WASHINGTON - The Office of Thrift Supervision proposed a rule on Tuesday that would require current-value accounting of troubled and foreclosed assets.
"It is one in a series of steps to conform our rules to commercial banks'," said John Robinson, assistant director for policy at the OTS. The change from a longer-term valuation standard, which allowed thrifts to assume they could sell troubled assets under better market conditions at a future date, "is one we have been debating for some time," Mr. Robinson said.
The OTS "fair value" proposal would result in $1 billion of loan chargeoffs by thrifts in 1993, which would be offset by a $1.5 billion reduction in the amount of capital required to back the assets, Mr. Robinson estimated.
The proposal is significant, said Dennis Jacobe, managing director of the Financial Research Institute, a Washington-based thrift consulting firm. "The general feeling is that the way of valuing troubled assets should be the same among the industries."
The OTS will publish the proposal in today's Federal Register and will accept comments for 60 days. The changes, the agency emphasized, would apply only to foreclosed assets and troubled, collateral-dependent loans.
Under the proposal, the risk-based capital weighting for foreclosed assets and loans more than 90 days past due would be reduced to 100% from 200%.
For collateral-dependent loans, savings and loans would be required to establish "loss" classifications based on the fair value of the underlying collateral, as opposed to the net realizable value.

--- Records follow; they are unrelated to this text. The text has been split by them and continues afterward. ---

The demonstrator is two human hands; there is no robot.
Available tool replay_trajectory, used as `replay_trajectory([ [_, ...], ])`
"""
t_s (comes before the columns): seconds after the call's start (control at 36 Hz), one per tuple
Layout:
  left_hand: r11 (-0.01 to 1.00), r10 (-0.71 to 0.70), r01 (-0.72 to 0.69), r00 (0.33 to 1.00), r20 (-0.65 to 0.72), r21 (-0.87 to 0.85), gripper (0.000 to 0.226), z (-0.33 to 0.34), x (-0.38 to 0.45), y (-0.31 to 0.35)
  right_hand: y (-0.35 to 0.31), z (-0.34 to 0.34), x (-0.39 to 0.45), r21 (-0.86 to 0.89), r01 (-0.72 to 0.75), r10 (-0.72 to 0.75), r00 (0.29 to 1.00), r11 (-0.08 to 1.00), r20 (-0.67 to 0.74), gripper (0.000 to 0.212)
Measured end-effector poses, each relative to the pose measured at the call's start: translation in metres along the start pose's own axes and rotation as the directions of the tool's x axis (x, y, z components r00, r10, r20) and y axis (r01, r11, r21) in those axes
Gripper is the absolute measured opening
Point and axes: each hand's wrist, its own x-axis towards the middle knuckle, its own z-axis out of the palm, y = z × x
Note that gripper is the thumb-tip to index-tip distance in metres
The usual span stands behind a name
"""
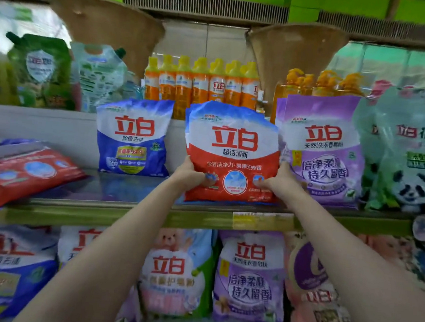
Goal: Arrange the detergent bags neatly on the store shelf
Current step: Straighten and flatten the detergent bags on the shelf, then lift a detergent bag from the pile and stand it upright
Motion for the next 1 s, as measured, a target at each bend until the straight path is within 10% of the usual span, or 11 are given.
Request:
replay_trajectory([
  [0.25, 0.928, -0.165, 0.172, 0.985, -0.049, 0.33, 0.077, -0.006, -0.016, -0.004, -0.025, 0.021, -0.033, -0.735, 0.236, -0.439, 0.894, 0.636, -0.094, 0.063],
  [0.53, 0.89, 0.141, 0.048, 0.916, -0.375, 0.454, 0.048, -0.069, -0.034, 0.0, -0.064, 0.09, -0.046, -0.701, 0.558, -0.668, 0.728, 0.444, 0.156, 0.048],
  [1.0, 0.726, 0.166, 0.424, 0.655, -0.737, 0.541, 0.034, -0.327, -0.117, -0.035, -0.213, 0.312, -0.077, -0.384, 0.848, -0.779, 0.504, 0.365, 0.373, 0.05],
])
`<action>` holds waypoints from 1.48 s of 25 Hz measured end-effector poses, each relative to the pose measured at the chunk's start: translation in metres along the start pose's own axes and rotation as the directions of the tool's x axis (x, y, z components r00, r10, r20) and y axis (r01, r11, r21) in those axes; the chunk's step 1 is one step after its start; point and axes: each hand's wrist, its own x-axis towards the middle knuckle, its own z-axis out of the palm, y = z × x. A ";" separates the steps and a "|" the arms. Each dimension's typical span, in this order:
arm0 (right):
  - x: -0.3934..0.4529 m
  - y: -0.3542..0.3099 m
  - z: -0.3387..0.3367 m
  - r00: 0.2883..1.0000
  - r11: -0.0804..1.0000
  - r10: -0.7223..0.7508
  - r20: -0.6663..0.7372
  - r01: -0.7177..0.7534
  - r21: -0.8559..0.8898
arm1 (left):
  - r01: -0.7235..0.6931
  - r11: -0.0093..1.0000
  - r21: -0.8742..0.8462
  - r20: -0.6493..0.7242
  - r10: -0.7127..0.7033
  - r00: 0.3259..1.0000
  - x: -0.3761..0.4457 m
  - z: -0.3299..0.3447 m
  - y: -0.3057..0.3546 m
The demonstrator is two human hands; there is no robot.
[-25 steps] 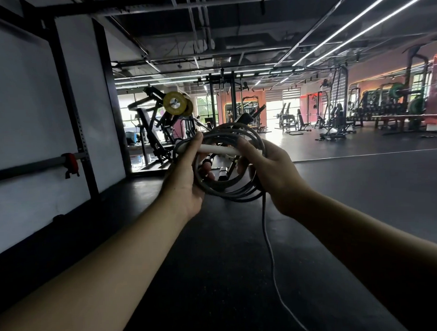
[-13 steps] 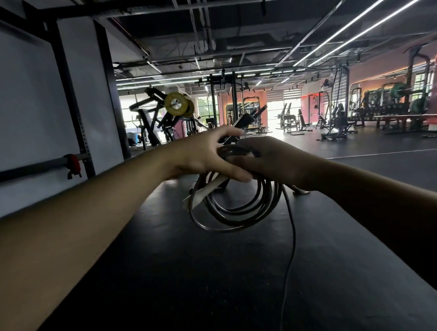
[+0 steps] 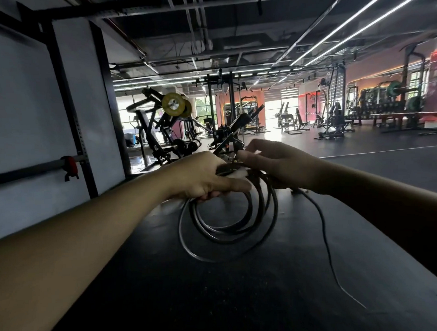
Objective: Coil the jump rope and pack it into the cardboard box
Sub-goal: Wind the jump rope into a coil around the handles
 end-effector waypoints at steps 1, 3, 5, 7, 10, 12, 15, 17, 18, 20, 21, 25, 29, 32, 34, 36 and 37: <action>-0.004 0.003 -0.007 0.999 0.999 0.033 -0.016 -0.033 0.008 | -0.007 0.999 -0.031 -0.049 0.006 0.999 -0.002 -0.005 -0.005; -0.010 0.011 -0.020 0.996 0.998 0.058 -0.064 -0.057 0.017 | -0.057 0.968 -0.243 -0.197 0.008 0.980 -0.007 -0.014 -0.016; -0.016 0.019 -0.023 0.994 0.995 0.054 -0.098 -0.045 0.090 | -0.154 0.857 -0.492 -0.338 -0.025 0.941 -0.008 -0.017 -0.025; -0.017 0.022 -0.012 0.994 0.991 0.037 -0.101 -0.024 0.135 | -0.248 0.743 -0.621 -0.431 -0.059 0.901 -0.004 -0.010 -0.024; -0.012 0.022 0.021 0.992 0.972 0.031 -0.119 -0.003 0.233 | -0.355 0.543 -0.761 -0.500 -0.143 0.854 0.009 0.006 -0.012; -0.010 0.015 0.043 0.992 0.941 0.011 -0.126 0.032 0.336 | -0.417 0.393 -0.820 -0.529 -0.241 0.814 0.017 0.014 -0.001; -0.005 0.004 0.071 0.984 0.818 0.051 -0.169 0.056 0.572 | -0.472 0.256 -0.844 -0.536 -0.381 0.753 0.024 0.026 0.013; 0.001 0.000 0.081 0.967 0.733 0.128 -0.220 0.057 0.678 | -0.491 0.212 -0.845 -0.531 -0.444 0.722 0.027 0.033 0.016; 0.003 0.000 0.083 0.958 0.707 0.158 -0.239 0.059 0.705 | -0.490 0.222 -0.843 -0.534 -0.462 0.709 0.027 0.036 0.016; 0.007 0.002 0.083 0.948 0.685 0.195 -0.250 0.051 0.727 | -0.483 0.279 -0.830 -0.556 -0.480 0.679 0.027 0.040 0.012; 0.008 0.003 0.081 0.946 0.699 0.204 -0.251 0.039 0.714 | -0.479 0.312 -0.820 -0.572 -0.477 0.668 0.027 0.041 0.009; 0.009 0.003 0.069 0.934 0.800 0.232 -0.272 -0.025 0.599 | -0.409 0.378 -0.831 -0.546 -0.408 0.732 0.022 0.041 -0.008; 0.009 0.001 0.042 0.950 0.929 0.201 -0.238 -0.108 0.353 | -0.277 0.480 -0.832 -0.445 -0.280 0.851 0.008 0.017 -0.037; 0.008 -0.003 0.018 0.985 0.991 0.137 -0.109 -0.135 0.027 | -0.249 0.700 -0.670 -0.499 -0.176 0.849 -0.008 -0.021 -0.040; 0.011 -0.007 0.006 0.991 0.975 0.122 -0.047 -0.128 -0.180 | -0.201 0.893 -0.404 -0.461 -0.009 0.887 -0.019 -0.044 -0.019; 0.015 -0.013 0.000 0.996 0.938 0.083 0.016 -0.072 -0.338 | -0.149 0.987 -0.061 -0.301 0.124 0.946 -0.020 -0.056 0.011; 0.018 -0.017 -0.002 0.997 0.918 0.062 0.044 -0.040 -0.396 | -0.132 0.987 0.095 -0.212 0.149 0.966 -0.016 -0.056 0.026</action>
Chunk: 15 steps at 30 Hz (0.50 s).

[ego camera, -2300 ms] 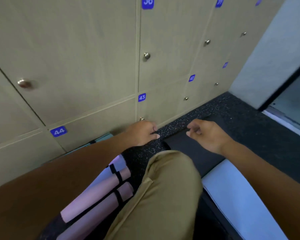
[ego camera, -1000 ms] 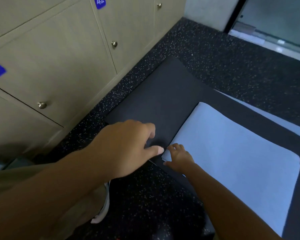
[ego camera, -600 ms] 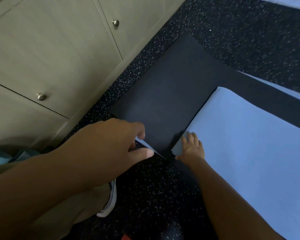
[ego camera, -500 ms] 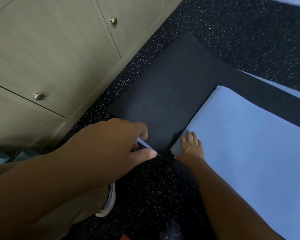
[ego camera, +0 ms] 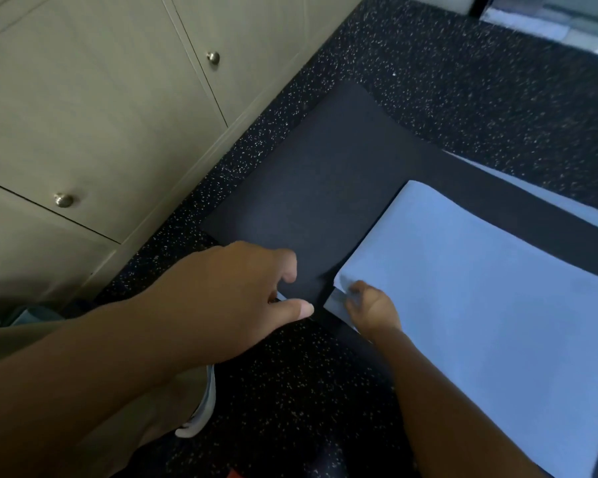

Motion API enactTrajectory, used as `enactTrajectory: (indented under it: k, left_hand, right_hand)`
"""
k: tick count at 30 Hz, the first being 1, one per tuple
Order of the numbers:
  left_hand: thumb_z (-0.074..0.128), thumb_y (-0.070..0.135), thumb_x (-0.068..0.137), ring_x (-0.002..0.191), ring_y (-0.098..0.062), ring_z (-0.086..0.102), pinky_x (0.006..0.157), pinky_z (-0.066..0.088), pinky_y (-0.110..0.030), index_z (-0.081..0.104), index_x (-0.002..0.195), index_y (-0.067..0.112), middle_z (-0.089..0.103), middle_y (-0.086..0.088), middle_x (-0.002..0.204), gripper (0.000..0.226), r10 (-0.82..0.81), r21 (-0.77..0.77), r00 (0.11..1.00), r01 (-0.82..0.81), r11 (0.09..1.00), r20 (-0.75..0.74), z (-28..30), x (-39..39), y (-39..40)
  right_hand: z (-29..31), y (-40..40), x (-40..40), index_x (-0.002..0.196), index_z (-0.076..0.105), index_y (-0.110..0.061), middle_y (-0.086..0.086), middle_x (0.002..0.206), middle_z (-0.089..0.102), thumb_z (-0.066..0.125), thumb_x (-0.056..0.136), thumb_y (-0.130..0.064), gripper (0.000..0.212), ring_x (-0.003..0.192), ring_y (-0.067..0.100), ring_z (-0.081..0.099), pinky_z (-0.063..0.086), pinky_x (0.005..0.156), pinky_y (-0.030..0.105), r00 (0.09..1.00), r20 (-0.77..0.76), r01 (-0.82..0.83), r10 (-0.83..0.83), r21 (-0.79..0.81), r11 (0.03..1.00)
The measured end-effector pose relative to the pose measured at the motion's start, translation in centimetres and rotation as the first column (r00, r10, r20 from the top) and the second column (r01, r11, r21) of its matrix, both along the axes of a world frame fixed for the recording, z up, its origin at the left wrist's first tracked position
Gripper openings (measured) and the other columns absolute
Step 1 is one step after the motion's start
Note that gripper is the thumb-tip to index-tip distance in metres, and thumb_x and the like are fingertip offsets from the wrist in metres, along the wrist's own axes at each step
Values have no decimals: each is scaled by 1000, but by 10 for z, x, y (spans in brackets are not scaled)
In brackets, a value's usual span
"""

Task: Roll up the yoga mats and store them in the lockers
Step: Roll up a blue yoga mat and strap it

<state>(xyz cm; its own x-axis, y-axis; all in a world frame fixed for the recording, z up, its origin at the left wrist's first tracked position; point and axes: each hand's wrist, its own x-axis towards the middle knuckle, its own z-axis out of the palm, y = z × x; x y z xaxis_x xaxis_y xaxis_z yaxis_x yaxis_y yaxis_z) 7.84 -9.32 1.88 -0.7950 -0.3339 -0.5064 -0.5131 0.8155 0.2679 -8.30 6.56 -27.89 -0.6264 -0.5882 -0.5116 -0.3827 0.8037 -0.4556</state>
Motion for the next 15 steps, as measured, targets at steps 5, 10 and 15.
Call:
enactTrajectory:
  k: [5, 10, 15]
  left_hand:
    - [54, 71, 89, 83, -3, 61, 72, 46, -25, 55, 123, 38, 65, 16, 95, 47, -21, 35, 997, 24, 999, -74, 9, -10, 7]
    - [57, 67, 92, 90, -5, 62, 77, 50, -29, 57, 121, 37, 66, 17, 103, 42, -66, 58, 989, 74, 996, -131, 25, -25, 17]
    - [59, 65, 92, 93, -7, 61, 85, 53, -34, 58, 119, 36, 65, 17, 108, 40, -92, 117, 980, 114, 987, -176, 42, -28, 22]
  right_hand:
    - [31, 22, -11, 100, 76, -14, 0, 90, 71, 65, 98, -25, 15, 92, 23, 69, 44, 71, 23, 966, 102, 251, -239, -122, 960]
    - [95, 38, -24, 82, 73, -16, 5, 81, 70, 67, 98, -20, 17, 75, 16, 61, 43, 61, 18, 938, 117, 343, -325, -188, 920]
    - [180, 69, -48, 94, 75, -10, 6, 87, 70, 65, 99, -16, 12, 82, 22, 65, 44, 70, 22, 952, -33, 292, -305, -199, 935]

"Fair value" is defined as the price a property could be sold for in a short time. Net realizable value, the current accounting benchmark for S&Ls, sets the value of a property by assuming it can be held for a longer period by the owner.
The proposal requires direct chargeoffs, rather than specific valuation allowances, for portions of assets that are classified as "loss." The current option of establishing specific valuation allowances for identified losses would be discontinued.
The lower of cost or fair value would also be required for foreclosed assets.
Also on Tuesday, the OTS adopted a rule prohibiting thrifts from selling their own securities and those of affiliates from their offices, and another rule limiting insider loans.
The prohibition against the debenture and equity sales takes effect in 30 days. It is designed to prevent customers from confusing uninsured securities with government-guaranteed certificates of deposit.
There is one exception to the ban on on-premises stock and bond sales: An S&L can sell its own stock or an affiliate's stock in connection with a conversion from mutual to stock form of ownership, and then only with strict safeguards.
The OTS insider-loan regulation applies to executive officers, directors, principal shareholders, and their related interests.
The rule limits loan amounts to 15% of unimpaired capital and unimpaired surplus for loans that are not fully secured, and an additional 10% of capital and surplus - or 25% - for fully secured loans.
All loans to insiders and related interests cannot exceed 100% of unimpaired capital and surplus, but for institutions with less than $100 million in deposits, that limit rises to 200%.